Kim is also creating a system of integrated care, combining diagnosis, treatment and palliative care into one department when needed. While he is known for his work using biomarkers to develop immunotherapies targeted to individual patients, it is Kim’s work on making quality health care accessible that inspires him.

If there is strength in partnerships, Wayne UNC Health Care of Goldsboro has created some muscle power through its collaboration with Southeastern Medical Oncology Center, a local private cancer care practice.

Wayne Health UNC, which admits patients suffering from most types of cancer and offers surgery, chemotherapy, immunotherapy and radiation therapy, does not directly employ cancer doctors but works with SMOC’s oncologists.

SMOC was founded in 1984 to serve cancer patients in rural eastern North Carolina. With offices in Goldsboro, Clinton and Jacksonville, the center has more than 100 employees and hundreds of patients undergoing active treatment.

“We have a very busy practice,” said Samer Kasbari, a hematologist and oncologist at SMOC. “We see 50 to 80 patients among all three offices daily. We’re not your average private practice.”

At Wake Forest Comprehensive Cancer Center in Winston-Salem, director Boris Pasche and his team are at work testing precision medicine therapies. In 2015, they embarked on an ambitious study to analyze the aggressive TP53 gene mutation in tobacco-related tumors and discovered that a higher percentage of the African-American population carries that mutation.

The study, based on a clinical trial involving 431 cancer patients from March 2015 until May 2016, was led by Wei Zhang, the Hanes and Willis Family Professor in Cancer at Wake Forest School of Medicine. His research team discovered the gene mutation occurs in 55% of all cancer patients, but the African-American patient population showed close to a 70% mutation rate.

Pasche is a co-founder of TheraBionic, the company holding the patent for a technological platform that uses a low-intensity electromagnetic field to directly attack tumors.

A different type of treatment at Cape Fear Valley Cancer Center in Fayetteville employs a vision RT Optical Surface Monitoring System. The system uses cameras to make sure patients are positioned correctly to minimize the amount of radiation that is absorbed into their body, while delivering an accurate dosage with pinpoint precision into cancer tumors.

The hospital’s OSMS is one of about 50 currently in use across the state, according to Rachid Mghari, director of medical physics at Cape Fear Valley Cancer Treatment & Cyberknife Center.

“It gives us accuracy, which is what we look for. It can be used for all kinds of cancers and ensures patient safety in real time.” Mghari says.

In 2008, the American Cancer Society estimated 1.4 million new cases of cancer in the United States, with a 39% death rate.
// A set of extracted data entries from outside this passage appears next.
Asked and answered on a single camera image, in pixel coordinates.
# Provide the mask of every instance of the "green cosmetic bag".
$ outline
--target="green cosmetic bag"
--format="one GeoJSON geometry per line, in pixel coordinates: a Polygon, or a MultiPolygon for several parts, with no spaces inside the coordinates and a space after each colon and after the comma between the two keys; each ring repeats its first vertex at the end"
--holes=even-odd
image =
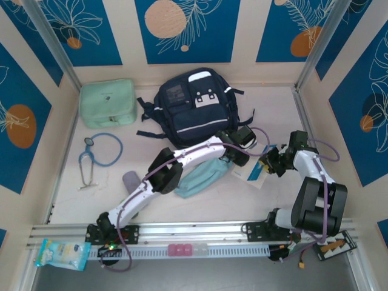
{"type": "Polygon", "coordinates": [[[82,86],[79,115],[91,129],[131,124],[136,120],[136,96],[130,79],[82,86]]]}

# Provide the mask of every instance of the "blue wipes package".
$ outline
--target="blue wipes package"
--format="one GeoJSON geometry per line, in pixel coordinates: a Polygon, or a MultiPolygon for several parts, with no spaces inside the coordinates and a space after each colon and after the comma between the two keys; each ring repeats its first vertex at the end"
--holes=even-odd
{"type": "Polygon", "coordinates": [[[59,242],[44,239],[35,265],[83,271],[89,256],[90,242],[59,242]]]}

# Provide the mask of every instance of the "face mask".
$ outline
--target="face mask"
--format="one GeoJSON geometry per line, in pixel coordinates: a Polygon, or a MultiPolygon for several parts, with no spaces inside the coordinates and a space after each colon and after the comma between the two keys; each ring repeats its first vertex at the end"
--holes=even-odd
{"type": "Polygon", "coordinates": [[[203,162],[183,177],[174,192],[183,198],[197,194],[222,178],[232,164],[221,159],[203,162]]]}

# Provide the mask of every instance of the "navy backpack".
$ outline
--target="navy backpack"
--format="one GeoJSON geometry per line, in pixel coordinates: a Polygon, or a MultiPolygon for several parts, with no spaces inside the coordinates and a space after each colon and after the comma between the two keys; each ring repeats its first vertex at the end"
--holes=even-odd
{"type": "Polygon", "coordinates": [[[177,149],[182,149],[207,140],[219,130],[236,130],[250,124],[253,115],[245,122],[239,121],[235,93],[244,91],[231,88],[209,68],[179,75],[160,87],[154,104],[138,98],[144,109],[141,121],[152,118],[164,133],[138,131],[137,135],[168,138],[177,149]]]}

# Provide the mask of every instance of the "pink block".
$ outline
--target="pink block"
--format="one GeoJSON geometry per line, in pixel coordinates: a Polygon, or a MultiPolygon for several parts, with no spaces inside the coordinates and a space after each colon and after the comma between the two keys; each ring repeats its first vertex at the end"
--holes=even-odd
{"type": "Polygon", "coordinates": [[[176,245],[176,256],[184,256],[184,245],[183,244],[177,244],[176,245]]]}
{"type": "Polygon", "coordinates": [[[168,256],[176,256],[176,244],[169,244],[167,248],[168,256]]]}
{"type": "Polygon", "coordinates": [[[184,250],[184,255],[185,256],[192,256],[193,255],[193,245],[192,244],[185,244],[183,246],[184,250]]]}
Today, 10 years later, the figure has increased to 1.7 million cases, but the death rate has dropped to 35%.

Across the state, in other cancer centers such as FirstHealth, physicians and researchers are innovating in their quest to improve their patients’ chances of surviving cancer and thriving.

Pritchett recalls that even five years ago, he had no opportunities to give his sickest patients hope.

“Every day there are new tumor markers, new diagnostics and new drugs, and that’s what has made me so passionate about all of this,” Pritchett said. “It’s like trying to drink from a firehose. It never stops. It’s constant and it’s overwhelming, but that just makes me want to do it more.”